Work required: When you find the line with "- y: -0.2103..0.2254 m" among the records below, reproduce it and each line after it exactly, ending with the line with "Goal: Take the".

[Items from a dataset]
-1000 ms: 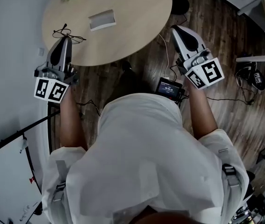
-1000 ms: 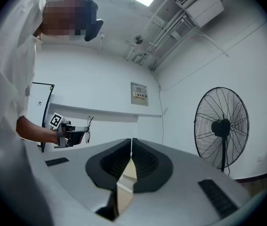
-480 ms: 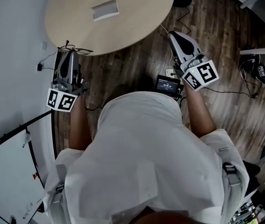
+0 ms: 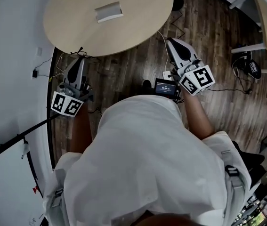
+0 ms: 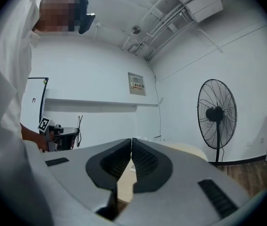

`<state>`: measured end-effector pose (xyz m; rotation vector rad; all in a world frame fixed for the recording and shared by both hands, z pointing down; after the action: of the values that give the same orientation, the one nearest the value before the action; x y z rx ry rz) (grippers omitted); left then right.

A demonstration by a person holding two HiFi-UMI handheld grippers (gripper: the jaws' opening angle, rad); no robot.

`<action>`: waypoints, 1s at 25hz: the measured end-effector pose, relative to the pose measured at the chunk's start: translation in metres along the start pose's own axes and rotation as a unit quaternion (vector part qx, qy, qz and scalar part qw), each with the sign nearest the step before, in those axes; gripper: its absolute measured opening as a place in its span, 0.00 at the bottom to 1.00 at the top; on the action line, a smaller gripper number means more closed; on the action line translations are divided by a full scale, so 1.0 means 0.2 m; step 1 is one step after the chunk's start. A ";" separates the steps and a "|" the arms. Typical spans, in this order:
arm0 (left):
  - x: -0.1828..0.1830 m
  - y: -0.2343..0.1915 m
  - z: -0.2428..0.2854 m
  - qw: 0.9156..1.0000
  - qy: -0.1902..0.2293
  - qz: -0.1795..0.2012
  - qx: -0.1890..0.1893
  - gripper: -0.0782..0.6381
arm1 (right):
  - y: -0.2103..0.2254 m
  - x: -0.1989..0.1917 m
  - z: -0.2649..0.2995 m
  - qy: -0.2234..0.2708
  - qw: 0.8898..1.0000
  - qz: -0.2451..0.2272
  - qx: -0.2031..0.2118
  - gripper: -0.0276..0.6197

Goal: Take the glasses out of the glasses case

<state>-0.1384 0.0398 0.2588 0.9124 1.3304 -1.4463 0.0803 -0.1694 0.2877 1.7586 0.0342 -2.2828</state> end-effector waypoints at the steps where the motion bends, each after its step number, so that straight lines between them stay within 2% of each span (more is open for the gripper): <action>1: -0.01 -0.01 -0.04 1.000 -0.006 0.004 0.001 0.14 | -0.06 -0.01 0.01 -0.005 1.000 -0.002 0.003 0.08; 7: -0.10 -0.14 -0.30 1.000 -0.026 0.002 0.003 0.14 | -0.34 -0.06 0.10 -0.028 1.000 -0.006 -0.002 0.08; 11: -0.18 -0.17 -0.38 0.999 -0.035 -0.007 -0.003 0.14 | -0.43 -0.10 0.10 -0.040 0.999 -0.003 -0.003 0.08; 14: -0.20 -0.13 -0.39 0.999 -0.036 -0.015 -0.007 0.14 | -0.44 -0.10 0.08 -0.042 0.999 -0.012 0.003 0.08; 20: -0.16 0.04 -0.32 1.000 -0.025 -0.012 -0.001 0.14 | -0.33 -0.08 0.01 -0.017 0.999 -0.020 0.027 0.08; 25: -0.13 0.22 -0.20 0.999 -0.036 0.010 -0.021 0.14 | -0.25 -0.03 -0.07 0.004 0.998 -0.035 0.050 0.08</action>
<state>-0.0915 0.0837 0.2656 0.8376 1.2900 -1.4182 0.0839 -0.1176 0.2838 1.8442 -0.0170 -2.3654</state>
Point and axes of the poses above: the fingertips, and each gripper's own axes: z forward along the fingers, y to its right, x out of its top, the point moved 1 cm from there along -z, backward along the fingers, and after that the axes turned 15 degrees about -y, right-handed, at the moved point
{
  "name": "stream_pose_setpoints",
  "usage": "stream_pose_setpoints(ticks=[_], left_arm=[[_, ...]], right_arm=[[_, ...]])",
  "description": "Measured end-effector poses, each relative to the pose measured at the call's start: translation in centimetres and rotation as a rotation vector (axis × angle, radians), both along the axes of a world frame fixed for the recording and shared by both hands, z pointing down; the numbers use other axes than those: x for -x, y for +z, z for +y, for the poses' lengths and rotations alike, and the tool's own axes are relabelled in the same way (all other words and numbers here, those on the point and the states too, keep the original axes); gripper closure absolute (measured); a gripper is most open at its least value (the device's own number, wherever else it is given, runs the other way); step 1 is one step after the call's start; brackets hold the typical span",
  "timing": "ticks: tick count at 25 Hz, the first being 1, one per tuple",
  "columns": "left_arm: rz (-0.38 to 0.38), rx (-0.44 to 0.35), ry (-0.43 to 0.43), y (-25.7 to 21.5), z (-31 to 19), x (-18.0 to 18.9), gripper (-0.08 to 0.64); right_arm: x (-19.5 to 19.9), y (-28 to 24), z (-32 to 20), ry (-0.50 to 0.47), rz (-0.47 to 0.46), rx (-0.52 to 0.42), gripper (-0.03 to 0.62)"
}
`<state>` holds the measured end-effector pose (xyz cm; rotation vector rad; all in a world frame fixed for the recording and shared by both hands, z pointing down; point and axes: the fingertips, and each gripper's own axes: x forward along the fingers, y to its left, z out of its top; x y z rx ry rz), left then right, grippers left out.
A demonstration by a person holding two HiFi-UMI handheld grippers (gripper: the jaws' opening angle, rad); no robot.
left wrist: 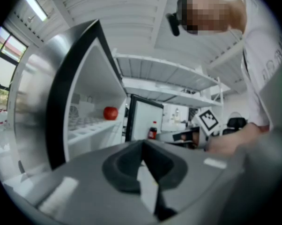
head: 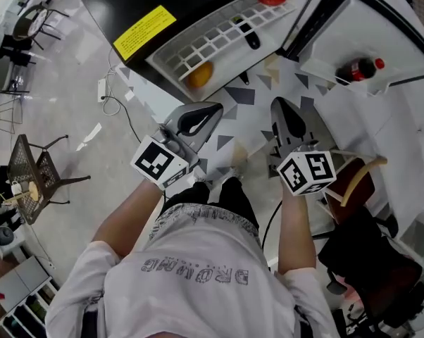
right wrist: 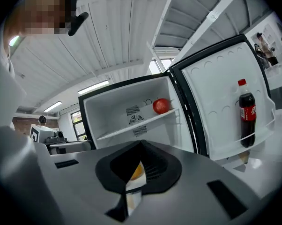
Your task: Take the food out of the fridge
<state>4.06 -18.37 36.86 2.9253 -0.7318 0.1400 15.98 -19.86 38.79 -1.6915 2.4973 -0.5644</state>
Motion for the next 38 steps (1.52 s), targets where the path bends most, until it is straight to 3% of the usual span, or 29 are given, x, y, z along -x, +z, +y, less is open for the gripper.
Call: stream_pose_setpoints(ticks=[15,27,38], left_arm=[[-0.07,0.057,-0.094,5.5,-3.9,-3.6,0.552],[-0.035,0.072,-0.132,9.4,-6.1,-5.6,0.552],[-0.014,0.045,-0.142,11.0,-8.4,-6.5,0.552]], right_arm=[[-2.5,7.0,-9.3,-0.057,0.031,0.011,0.591],[-2.4,11.3,-14.9,-0.078,0.096,-0.006,0.588],[-1.7,14.7,-19.0,-0.081,0.125,-0.01,0.501]])
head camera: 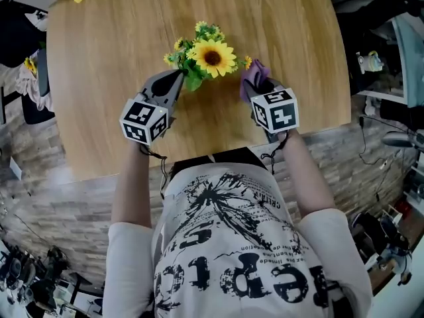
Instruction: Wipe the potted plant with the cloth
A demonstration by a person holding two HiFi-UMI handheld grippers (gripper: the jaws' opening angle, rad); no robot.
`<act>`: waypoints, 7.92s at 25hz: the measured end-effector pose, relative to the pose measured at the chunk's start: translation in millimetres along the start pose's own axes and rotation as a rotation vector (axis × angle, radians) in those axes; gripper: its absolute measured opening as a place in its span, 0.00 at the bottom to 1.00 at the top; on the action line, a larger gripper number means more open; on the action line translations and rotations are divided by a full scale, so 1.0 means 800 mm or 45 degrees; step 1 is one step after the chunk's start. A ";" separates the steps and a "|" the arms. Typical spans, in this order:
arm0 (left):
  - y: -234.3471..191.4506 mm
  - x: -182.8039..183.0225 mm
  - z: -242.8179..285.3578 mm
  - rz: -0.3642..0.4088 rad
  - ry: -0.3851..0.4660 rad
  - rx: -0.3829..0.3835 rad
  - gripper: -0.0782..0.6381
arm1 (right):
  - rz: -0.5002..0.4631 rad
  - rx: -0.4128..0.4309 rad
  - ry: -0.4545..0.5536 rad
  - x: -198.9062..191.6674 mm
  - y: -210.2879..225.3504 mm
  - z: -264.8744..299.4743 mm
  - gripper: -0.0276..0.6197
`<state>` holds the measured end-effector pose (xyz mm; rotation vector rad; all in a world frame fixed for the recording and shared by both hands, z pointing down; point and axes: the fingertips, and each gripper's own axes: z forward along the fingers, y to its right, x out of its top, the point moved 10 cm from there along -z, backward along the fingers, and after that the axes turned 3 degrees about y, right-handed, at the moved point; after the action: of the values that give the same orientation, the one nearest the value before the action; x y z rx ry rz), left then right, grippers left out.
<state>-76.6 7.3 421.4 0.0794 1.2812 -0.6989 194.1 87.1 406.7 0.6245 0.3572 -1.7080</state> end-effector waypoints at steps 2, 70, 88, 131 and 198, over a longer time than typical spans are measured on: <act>0.003 -0.001 0.000 -0.017 0.001 0.032 0.11 | -0.043 0.004 0.000 0.014 0.018 0.006 0.15; 0.017 0.025 0.013 -0.157 -0.065 0.425 0.11 | -1.566 1.119 -0.547 0.201 -0.034 0.180 0.15; 0.022 0.022 0.019 -0.190 -0.080 0.473 0.11 | -1.397 1.152 -0.745 0.157 0.019 0.151 0.15; -0.057 0.108 -0.166 0.353 0.193 0.114 0.11 | -0.273 0.057 0.474 0.169 -0.231 0.017 0.15; -0.042 -0.009 -0.070 0.237 -0.096 -0.364 0.20 | 0.463 -0.294 0.102 -0.056 -0.148 0.018 0.16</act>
<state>-142.2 8.1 421.2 -0.0600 1.2710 -0.3523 82.3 142.6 433.5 0.5506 0.4597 -1.2761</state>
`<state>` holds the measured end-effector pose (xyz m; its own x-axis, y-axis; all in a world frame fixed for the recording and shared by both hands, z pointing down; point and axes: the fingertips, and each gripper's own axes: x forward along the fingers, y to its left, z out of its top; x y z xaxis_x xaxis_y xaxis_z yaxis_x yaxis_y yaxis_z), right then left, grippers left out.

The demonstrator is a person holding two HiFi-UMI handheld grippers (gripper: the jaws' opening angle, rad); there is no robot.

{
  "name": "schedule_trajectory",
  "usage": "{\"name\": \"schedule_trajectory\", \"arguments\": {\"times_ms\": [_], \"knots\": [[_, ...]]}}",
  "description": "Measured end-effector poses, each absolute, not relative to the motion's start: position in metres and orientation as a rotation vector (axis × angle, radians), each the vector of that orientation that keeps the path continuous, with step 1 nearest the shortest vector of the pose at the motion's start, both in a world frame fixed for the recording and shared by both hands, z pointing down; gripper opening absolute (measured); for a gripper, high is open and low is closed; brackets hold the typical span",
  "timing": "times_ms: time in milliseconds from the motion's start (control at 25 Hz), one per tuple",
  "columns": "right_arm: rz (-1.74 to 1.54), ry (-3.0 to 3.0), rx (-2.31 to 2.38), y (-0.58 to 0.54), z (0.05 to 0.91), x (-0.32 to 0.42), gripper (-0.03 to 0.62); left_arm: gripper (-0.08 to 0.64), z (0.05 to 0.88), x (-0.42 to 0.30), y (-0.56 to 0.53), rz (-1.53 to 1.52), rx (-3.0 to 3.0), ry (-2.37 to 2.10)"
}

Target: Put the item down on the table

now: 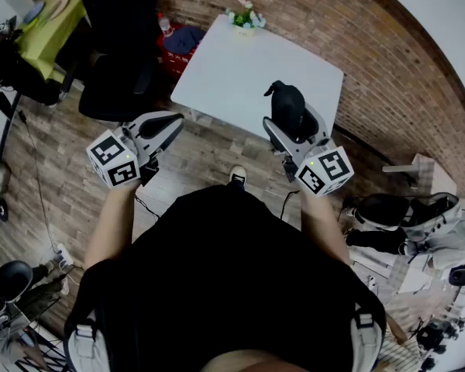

Written reply:
  - y: -0.2103..0.2254 m
  - x: -0.1989..0.1917 m
  - z: -0.2649..0.2995 m
  - qy: -0.2234..0.2708
  - qw: 0.8898..1.0000
  - qz: -0.2451..0.2272
  - qx: -0.2031..0.2118
  - gripper: -0.0276..0.6197

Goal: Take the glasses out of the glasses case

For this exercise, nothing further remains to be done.